Listed entries ::
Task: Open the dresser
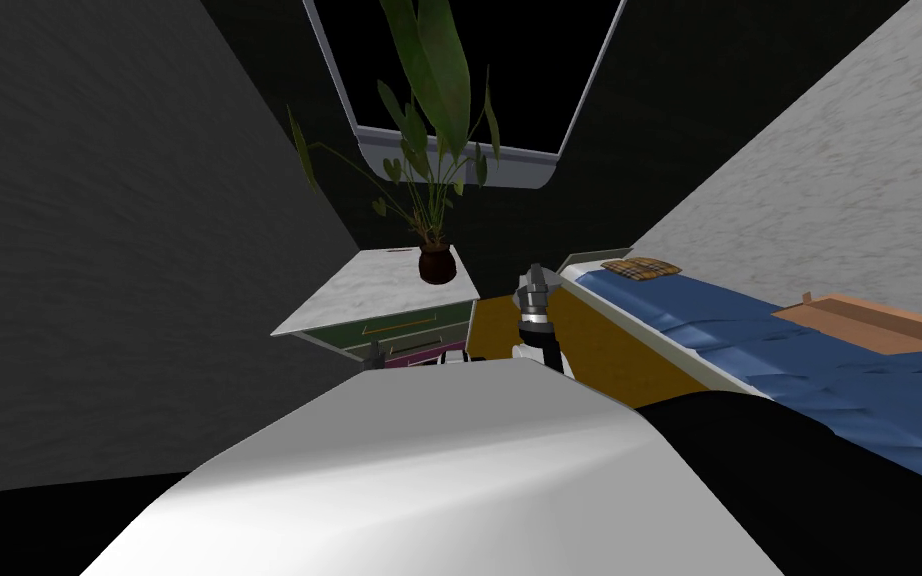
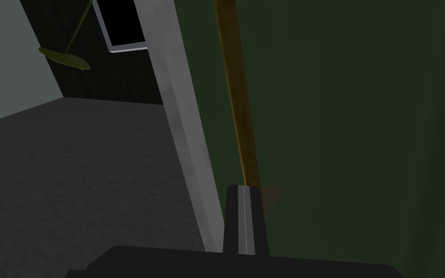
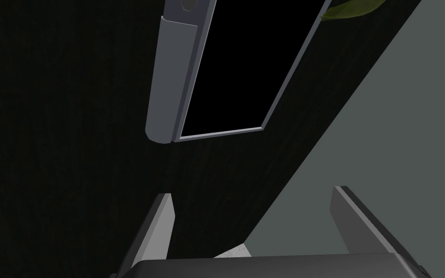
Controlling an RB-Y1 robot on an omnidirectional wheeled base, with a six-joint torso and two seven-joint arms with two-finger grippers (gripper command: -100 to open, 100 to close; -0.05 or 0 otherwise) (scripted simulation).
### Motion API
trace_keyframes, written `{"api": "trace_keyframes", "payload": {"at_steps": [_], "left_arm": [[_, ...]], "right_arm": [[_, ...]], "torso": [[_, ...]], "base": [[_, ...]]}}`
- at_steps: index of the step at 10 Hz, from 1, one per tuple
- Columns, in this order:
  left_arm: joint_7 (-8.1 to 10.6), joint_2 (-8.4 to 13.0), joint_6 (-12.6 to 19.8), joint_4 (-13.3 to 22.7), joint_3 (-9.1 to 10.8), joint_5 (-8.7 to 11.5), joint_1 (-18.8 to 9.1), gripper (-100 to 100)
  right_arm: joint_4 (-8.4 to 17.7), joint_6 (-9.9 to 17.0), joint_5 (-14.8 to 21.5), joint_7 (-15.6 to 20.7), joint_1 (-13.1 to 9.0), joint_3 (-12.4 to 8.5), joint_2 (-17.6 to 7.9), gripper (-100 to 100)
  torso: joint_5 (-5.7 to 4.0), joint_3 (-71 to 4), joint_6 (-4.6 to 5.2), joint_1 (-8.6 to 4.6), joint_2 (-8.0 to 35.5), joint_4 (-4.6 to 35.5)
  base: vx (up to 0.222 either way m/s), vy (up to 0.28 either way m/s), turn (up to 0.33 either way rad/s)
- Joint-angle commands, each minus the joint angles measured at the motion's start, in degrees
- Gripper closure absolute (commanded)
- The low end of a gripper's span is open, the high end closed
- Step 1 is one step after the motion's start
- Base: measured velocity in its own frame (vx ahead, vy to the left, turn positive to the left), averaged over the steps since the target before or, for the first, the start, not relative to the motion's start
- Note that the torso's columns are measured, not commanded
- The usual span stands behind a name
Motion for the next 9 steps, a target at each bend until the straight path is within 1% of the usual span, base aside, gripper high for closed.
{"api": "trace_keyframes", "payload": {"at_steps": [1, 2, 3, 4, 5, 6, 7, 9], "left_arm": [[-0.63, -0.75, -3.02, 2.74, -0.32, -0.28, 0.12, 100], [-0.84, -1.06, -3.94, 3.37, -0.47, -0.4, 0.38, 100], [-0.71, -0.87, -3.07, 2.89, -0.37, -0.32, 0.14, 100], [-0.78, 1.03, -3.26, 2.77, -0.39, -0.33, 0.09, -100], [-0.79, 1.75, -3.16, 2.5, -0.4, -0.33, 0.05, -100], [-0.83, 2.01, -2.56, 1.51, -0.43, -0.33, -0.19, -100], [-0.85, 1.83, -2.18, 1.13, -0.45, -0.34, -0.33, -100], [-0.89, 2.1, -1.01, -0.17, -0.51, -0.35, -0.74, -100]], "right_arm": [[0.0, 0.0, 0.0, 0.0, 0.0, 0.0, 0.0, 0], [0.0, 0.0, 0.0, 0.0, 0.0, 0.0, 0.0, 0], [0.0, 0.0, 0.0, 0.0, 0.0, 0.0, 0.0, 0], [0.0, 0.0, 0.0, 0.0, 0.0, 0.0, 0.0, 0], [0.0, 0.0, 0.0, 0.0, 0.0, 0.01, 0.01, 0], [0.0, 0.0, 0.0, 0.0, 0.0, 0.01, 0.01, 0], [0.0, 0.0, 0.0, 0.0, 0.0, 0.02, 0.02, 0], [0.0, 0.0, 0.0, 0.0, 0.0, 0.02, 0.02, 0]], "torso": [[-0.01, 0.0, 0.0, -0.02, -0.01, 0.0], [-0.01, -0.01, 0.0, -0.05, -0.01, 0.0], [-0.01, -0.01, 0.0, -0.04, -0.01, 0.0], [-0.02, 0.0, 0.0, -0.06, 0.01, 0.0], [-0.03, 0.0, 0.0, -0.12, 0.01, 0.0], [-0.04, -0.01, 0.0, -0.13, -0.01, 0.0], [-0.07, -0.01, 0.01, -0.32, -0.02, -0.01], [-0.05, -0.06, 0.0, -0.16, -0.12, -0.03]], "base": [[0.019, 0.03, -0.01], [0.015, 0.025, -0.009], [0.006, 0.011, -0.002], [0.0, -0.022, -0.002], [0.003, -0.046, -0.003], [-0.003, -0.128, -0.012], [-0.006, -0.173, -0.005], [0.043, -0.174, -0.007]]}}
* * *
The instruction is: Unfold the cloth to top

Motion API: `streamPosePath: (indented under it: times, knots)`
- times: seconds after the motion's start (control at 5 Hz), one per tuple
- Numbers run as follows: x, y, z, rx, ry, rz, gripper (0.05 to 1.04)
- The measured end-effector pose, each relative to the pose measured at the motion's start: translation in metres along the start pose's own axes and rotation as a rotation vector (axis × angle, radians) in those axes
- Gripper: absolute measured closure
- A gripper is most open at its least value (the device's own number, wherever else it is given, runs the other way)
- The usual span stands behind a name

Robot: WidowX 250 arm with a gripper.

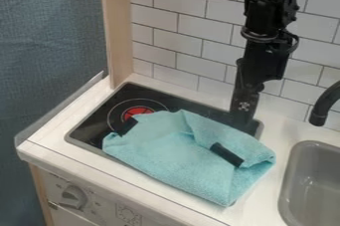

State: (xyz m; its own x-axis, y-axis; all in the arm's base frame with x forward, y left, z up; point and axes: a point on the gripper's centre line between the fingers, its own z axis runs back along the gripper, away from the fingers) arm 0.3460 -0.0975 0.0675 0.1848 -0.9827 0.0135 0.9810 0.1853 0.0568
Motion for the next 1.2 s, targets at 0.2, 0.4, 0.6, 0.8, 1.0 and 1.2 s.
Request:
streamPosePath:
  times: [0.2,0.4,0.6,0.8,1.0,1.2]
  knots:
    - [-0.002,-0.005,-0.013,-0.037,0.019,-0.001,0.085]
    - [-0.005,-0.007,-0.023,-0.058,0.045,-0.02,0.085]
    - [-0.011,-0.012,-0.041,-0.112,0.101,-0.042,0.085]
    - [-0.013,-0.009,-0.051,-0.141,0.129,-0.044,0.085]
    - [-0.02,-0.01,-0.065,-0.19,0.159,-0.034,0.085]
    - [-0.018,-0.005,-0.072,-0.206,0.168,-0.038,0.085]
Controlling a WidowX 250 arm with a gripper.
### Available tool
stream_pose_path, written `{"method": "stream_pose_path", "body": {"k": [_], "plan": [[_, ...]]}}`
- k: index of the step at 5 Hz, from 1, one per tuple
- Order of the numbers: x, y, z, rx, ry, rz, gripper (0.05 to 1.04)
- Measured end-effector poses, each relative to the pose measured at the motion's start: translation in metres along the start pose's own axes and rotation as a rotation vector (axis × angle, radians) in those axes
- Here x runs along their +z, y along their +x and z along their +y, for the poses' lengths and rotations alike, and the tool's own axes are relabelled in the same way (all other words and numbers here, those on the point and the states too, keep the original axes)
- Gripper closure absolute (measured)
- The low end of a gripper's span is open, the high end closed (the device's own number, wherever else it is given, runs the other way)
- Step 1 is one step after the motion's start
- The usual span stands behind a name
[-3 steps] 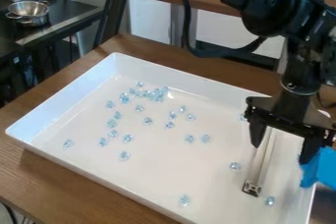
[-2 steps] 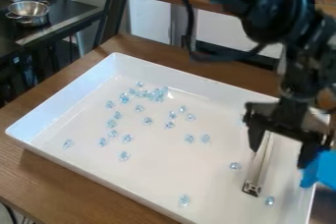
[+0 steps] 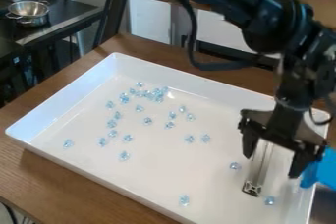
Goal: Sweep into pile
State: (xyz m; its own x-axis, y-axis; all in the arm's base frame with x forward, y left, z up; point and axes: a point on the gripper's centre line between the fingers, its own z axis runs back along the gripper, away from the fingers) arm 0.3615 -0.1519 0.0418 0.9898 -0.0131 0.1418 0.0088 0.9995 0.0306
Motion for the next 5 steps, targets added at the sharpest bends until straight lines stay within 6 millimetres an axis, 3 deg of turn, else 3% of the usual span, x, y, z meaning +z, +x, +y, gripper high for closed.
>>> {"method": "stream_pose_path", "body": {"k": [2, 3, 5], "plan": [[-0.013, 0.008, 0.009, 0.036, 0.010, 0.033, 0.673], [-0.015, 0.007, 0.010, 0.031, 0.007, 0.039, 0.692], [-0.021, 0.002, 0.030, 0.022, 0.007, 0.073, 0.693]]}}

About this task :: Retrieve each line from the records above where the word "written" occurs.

Result for this task ::
trace_keyframes, written `{"api": "trace_keyframes", "payload": {"at_steps": [_], "left_arm": [[_, ...]], "right_arm": [[_, ...]], "torso": [[_, ...]], "base": [[_, ...]]}}`
stream_pose_path, written `{"method": "stream_pose_path", "body": {"k": [_], "plan": [[_, ...]]}}`

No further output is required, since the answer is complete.